GIVEN INFORMATION
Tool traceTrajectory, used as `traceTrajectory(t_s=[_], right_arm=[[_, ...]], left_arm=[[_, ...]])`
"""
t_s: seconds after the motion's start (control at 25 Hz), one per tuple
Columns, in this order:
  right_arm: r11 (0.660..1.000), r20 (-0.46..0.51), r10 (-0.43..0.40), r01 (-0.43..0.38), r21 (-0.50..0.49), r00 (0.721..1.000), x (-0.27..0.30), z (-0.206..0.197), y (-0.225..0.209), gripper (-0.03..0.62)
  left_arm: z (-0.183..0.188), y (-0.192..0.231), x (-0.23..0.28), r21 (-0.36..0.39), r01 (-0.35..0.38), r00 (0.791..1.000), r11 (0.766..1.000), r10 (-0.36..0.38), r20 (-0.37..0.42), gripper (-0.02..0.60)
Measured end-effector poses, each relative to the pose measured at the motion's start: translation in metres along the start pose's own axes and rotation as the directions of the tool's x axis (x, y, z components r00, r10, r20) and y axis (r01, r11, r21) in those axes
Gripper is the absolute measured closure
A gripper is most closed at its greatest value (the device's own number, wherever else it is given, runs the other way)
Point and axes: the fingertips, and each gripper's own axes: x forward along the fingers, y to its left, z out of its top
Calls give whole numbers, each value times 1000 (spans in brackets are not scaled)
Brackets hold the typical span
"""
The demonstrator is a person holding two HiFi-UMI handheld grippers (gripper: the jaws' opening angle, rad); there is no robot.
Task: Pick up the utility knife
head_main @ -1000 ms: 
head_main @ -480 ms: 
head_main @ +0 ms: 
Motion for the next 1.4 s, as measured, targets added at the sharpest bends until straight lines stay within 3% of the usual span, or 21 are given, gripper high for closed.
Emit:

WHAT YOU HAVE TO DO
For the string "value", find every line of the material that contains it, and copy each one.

SOLUTION FOR THIS PROBLEM
A gripper is most closed at its greatest value (the device's own number, wherever else it is given, runs the other way)
Calls give whole numbers, each value times 1000 (spans in brackets are not scaled)

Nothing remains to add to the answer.